Personal information
- Born: April 25, 1985 (age 40) Caldwell, Idaho, U.S.
- Listed height: 6 ft 2 in (1.88 m)

Career information
- High school: Vallivue (Caldwell, Idaho)
- College: Spokane CC (2004–2005); Boise State (2005–2008);
- NBA draft: 2008: undrafted
- Playing career: 2008–2014
- Position: Shooting guard
- Number: 15

Career history
- 2008–2009: Aris Leeuwarden
- 2009–2011: GasTerra Flames
- 2011–2012: Göttingen
- 2012–2013: EiffelTowers Den Bosch
- 2013–2014: AEK Larnaca

Career highlights
- DBL champion (2010); 2× Dutch Cup champion (2011, 2013); 3× DBL All-Star (2009–2011); DBL All-Star Game MVP (2009); DBL scoring leader (2009); DBL assists leader (2009); DBL Statistical Player of the Year (2009);

= Matt Bauscher =

American basketball player (born 1985)

Matthew Don Bauscher (born April 25, 1985) is an American former professional basketball player. Bauscher played three years for the Boise State Broncos, from 2005 till 2008, during his college career. He was the team captain at Boise State while winning the regular season and tournament championship. He earned All Conference Defense and All Conference Tournament Team. Afterwards he played six seasons as a professional player in Europe, spending most of his time in the Netherlands, in the Dutch Basketball League (DBL). Bauscher won the DBL championship in 2010. He also played in top divisions of Germany and Cyprus.

==Professional career==
After playing three years for Boise State, Bauscher started his professional playing career in the Netherlands with Aris Leeuwarden in the Dutch Basketball League. He was the DBL Scoring champion during the 2008–09 season, as he averaged 22 points per game.

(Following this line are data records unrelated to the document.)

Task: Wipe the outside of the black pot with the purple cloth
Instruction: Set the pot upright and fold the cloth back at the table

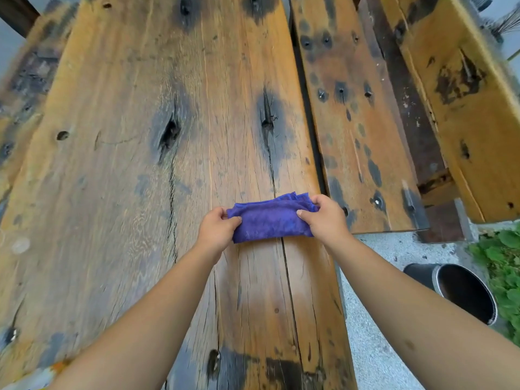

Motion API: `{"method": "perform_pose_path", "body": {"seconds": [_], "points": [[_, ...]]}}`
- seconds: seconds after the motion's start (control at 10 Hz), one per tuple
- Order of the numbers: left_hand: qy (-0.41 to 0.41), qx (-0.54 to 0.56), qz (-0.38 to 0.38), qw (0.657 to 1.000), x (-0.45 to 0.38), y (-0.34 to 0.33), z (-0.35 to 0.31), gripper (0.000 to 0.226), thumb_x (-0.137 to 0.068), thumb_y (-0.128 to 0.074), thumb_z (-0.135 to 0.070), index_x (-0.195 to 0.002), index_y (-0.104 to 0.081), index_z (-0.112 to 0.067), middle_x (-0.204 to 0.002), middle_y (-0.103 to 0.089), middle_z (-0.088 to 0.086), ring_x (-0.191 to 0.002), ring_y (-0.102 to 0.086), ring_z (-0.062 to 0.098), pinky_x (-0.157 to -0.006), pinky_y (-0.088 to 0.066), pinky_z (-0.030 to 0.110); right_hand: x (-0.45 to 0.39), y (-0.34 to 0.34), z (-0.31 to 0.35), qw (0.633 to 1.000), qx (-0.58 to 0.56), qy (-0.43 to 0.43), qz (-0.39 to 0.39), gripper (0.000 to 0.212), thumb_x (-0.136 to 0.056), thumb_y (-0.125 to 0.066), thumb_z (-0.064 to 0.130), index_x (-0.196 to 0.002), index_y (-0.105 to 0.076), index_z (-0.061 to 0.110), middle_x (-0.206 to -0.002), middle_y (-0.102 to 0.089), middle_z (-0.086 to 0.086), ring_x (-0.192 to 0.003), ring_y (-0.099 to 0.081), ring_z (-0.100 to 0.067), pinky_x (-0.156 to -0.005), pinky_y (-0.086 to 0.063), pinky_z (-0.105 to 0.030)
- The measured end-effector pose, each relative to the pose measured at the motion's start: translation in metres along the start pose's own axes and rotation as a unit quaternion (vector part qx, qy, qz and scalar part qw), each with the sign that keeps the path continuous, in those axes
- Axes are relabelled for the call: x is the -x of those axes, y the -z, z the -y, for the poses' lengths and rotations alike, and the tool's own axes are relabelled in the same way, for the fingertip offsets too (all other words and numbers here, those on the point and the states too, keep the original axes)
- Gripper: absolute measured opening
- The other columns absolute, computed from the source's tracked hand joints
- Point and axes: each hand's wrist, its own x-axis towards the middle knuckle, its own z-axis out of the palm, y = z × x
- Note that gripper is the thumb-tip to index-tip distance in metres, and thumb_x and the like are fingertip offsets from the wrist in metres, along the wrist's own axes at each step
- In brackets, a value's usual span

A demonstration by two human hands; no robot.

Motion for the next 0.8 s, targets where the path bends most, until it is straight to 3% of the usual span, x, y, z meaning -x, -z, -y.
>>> {"method": "perform_pose_path", "body": {"seconds": [0.1,0.2,0.3,0.4,0.5,0.6,0.8], "points": [[-0.019,-0.068,-0.024,0.997,-0.025,-0.002,-0.004,0.009,-0.082,-0.064,-0.01,-0.081,-0.062,-0.018,-0.075,-0.066,0.001,-0.074,-0.061,0.023,-0.064,-0.05,0.034,-0.03,-0.013,-0.001,1.0,0.011,-0.024,0.009,0.01,-0.082,-0.072,0.017,-0.089,-0.066,0.018,-0.088,-0.071,-0.001,-0.084,-0.067,-0.02,-0.075,-0.055,-0.035],[-0.021,-0.089,-0.045,0.995,-0.052,-0.006,-0.004,0.006,-0.084,-0.066,-0.012,-0.088,-0.065,-0.017,-0.085,-0.072,0.006,-0.082,-0.067,0.024,-0.074,-0.054,0.038,-0.052,-0.026,-0.003,0.998,0.048,-0.029,0.011,0.011,-0.083,-0.072,0.018,-0.082,-0.061,0.021,-0.083,-0.067,0.001,-0.077,-0.063,-0.016,-0.057,-0.043,-0.021],[-0.033,-0.116,-0.059,0.991,-0.076,-0.009,-0.003,0.009,-0.085,-0.068,-0.015,-0.086,-0.062,-0.022,-0.078,-0.069,-0.005,-0.076,-0.064,0.016,-0.063,-0.048,0.021,-0.071,-0.04,-0.007,0.995,0.096,-0.028,0.002,0.016,-0.083,-0.07,0.02,-0.077,-0.056,0.024,-0.077,-0.062,0.006,-0.067,-0.054,-0.005,-0.046,-0.03,-0.014],[-0.047,-0.166,-0.071,0.982,-0.09,-0.011,0.003,0.011,-0.085,-0.069,-0.019,-0.094,-0.062,-0.02,-0.075,-0.061,-0.015,-0.071,-0.059,0.004,-0.052,-0.037,0.007,-0.08,-0.049,-0.013,0.989,0.144,-0.031,0.001,0.012,-0.082,-0.065,0.024,-0.077,-0.055,0.027,-0.076,-0.063,0.008,-0.069,-0.057,-0.007,-0.048,-0.032,-0.022],[-0.064,-0.238,-0.079,0.966,-0.098,-0.012,0.011,0.028,-0.084,-0.07,-0.027,-0.11,-0.062,-0.021,-0.091,-0.067,-0.009,-0.09,-0.065,0.015,-0.069,-0.046,0.017,-0.085,-0.055,-0.016,0.975,0.222,-0.019,-0.019,0.022,-0.081,-0.067,0.035,-0.095,-0.051,0.036,-0.105,-0.061,0.006,-0.087,-0.06,-0.017,-0.062,-0.047,-0.032],[-0.078,-0.323,-0.101,0.938,-0.102,-0.01,0.016,0.049,-0.083,-0.07,-0.039,-0.126,-0.053,-0.023,-0.124,-0.059,0.0,-0.115,-0.055,0.025,-0.093,-0.048,0.041,-0.087,-0.058,-0.022,0.948,0.302,0.055,-0.078,0.064,-0.078,-0.074,0.041,-0.132,-0.043,0.027,-0.136,-0.043,-0.001,-0.118,-0.046,-0.027,-0.092,-0.047,-0.046],[-0.116,-0.357,-0.088,0.923,-0.096,-0.002,0.01,0.066,-0.087,-0.062,-0.049,-0.141,-0.04,-0.018,-0.142,-0.044,0.008,-0.129,-0.043,0.033,-0.101,-0.042,0.046,-0.085,-0.046,-0.016,0.943,0.325,0.047,-0.05,0.069,-0.082,-0.063,0.055,-0.138,-0.039,0.022,-0.15,-0.031,-0.005,-0.132,-0.036,-0.03,-0.102,-0.039,-0.049]]}}
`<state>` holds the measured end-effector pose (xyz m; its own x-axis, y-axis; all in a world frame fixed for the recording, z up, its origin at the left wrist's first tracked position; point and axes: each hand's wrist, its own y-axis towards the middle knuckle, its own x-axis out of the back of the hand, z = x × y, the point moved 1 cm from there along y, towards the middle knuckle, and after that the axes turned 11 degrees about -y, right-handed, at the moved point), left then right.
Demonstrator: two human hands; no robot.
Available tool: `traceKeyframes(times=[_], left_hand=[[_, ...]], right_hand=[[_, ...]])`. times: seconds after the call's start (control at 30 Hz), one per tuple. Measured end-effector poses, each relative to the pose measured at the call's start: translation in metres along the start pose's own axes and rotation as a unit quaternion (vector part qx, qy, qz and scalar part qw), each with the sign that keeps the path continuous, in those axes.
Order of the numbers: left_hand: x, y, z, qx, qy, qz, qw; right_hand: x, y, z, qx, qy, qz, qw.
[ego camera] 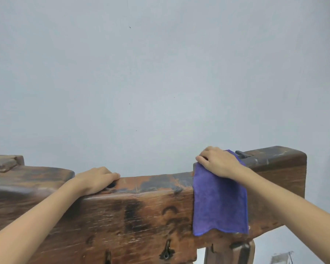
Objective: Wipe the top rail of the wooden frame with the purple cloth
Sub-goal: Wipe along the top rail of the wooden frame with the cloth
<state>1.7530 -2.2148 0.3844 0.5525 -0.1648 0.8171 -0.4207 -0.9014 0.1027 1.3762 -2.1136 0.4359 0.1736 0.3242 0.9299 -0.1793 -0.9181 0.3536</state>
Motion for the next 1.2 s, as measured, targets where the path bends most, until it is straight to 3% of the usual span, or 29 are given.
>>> traceKeyframes(times=[0.13,0.2,0.3,0.37,0.43,0.47,0.6,0.67,0.73,0.87,0.93,1.0,1.2], left_hand=[[-0.002,0.000,0.000,0.013,0.027,0.008,1.000],[-0.004,0.002,0.000,0.023,0.070,0.003,0.997],[-0.012,0.012,-0.013,0.064,0.127,-0.003,0.990],[-0.019,0.020,-0.026,0.076,0.149,-0.003,0.986],[-0.024,0.021,-0.030,0.083,0.128,0.013,0.988],[-0.023,0.021,-0.030,0.083,0.114,0.014,0.990],[-0.017,0.017,-0.023,0.077,0.081,0.015,0.994],[-0.022,0.019,-0.027,0.076,0.106,0.006,0.991],[-0.026,0.023,-0.031,0.070,0.131,-0.002,0.989],[-0.022,0.020,-0.030,0.084,0.109,-0.002,0.990],[-0.019,0.016,-0.028,0.083,0.091,0.000,0.992],[-0.017,0.014,-0.025,0.071,0.070,0.008,0.995],[-0.013,0.010,-0.027,0.038,0.033,0.006,0.999]], right_hand=[[-0.021,-0.062,0.010,0.059,-0.056,-0.065,0.995],[-0.023,-0.069,0.014,0.109,-0.059,-0.058,0.991],[-0.016,-0.036,0.018,0.140,-0.050,0.002,0.989],[-0.010,-0.002,0.024,0.144,-0.040,0.093,0.984],[-0.009,0.025,0.020,0.094,0.029,0.171,0.980],[-0.008,0.033,0.014,0.052,0.042,0.173,0.983],[-0.005,0.013,-0.015,-0.042,-0.049,0.078,0.995],[-0.017,-0.008,-0.015,-0.029,-0.075,0.007,0.997],[-0.029,-0.015,-0.006,0.005,-0.092,-0.005,0.996],[-0.020,0.026,0.021,0.104,-0.030,0.184,0.977],[-0.018,0.052,0.022,0.066,-0.010,0.229,0.971],[-0.020,0.068,0.011,-0.002,-0.035,0.227,0.973],[-0.013,0.047,-0.017,-0.165,-0.110,0.092,0.976]])
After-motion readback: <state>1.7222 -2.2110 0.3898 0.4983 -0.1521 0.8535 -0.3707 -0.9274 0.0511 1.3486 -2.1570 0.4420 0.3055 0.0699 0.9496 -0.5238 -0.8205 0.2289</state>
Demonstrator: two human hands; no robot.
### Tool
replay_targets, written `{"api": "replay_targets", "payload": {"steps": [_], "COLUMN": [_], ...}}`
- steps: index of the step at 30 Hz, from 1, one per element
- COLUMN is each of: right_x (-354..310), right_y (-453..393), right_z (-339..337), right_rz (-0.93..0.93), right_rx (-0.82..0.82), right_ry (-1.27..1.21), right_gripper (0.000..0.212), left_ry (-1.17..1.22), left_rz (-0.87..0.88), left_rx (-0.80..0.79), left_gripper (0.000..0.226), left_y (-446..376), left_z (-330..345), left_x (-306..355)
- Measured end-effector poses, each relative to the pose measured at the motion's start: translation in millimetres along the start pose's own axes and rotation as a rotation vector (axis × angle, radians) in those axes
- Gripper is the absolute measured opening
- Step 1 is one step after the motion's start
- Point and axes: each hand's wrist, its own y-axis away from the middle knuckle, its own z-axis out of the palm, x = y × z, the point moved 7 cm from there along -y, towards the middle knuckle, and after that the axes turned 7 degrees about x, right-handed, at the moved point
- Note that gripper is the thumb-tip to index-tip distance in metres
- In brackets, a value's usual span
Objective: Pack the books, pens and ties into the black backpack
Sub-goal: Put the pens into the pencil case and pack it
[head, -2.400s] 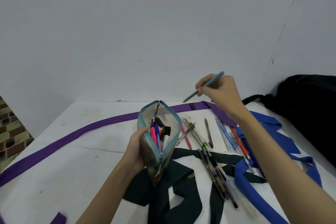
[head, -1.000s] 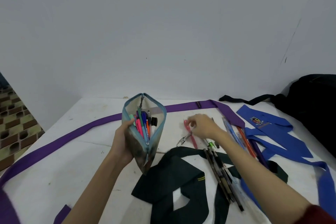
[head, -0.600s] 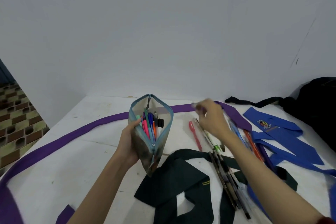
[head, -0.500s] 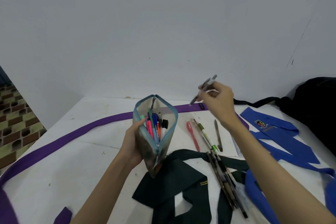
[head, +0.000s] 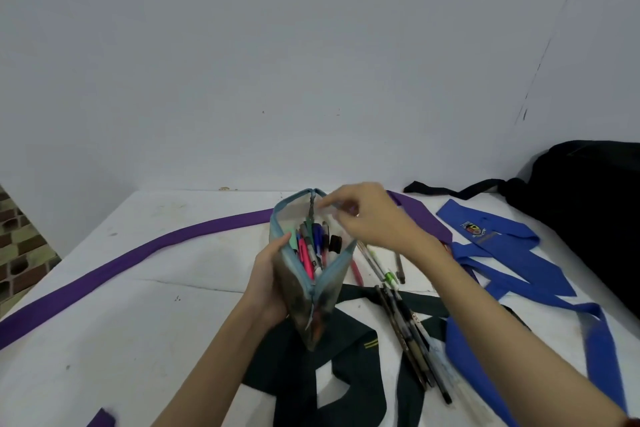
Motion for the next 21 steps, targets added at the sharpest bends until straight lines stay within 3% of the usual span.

After his single season for Aris, Bauscher signed with GasTerra Flames of the DBL. In his first season with the Flames, he won the Dutch championship, and in his second season he won the NBB Cup.

In 2012, Bauscher signed with BG Göttingen in the Basketball Bundesliga (BBL) in Germany.

After one year in Germany, Bauscher returned to the Netherlands to play for EiffelTowers Den Bosch. With Den Bosch, he won the NBB Cup for the second time in his career.

In 2013, Bauscher signed with AEK Larnaca in Cyprus.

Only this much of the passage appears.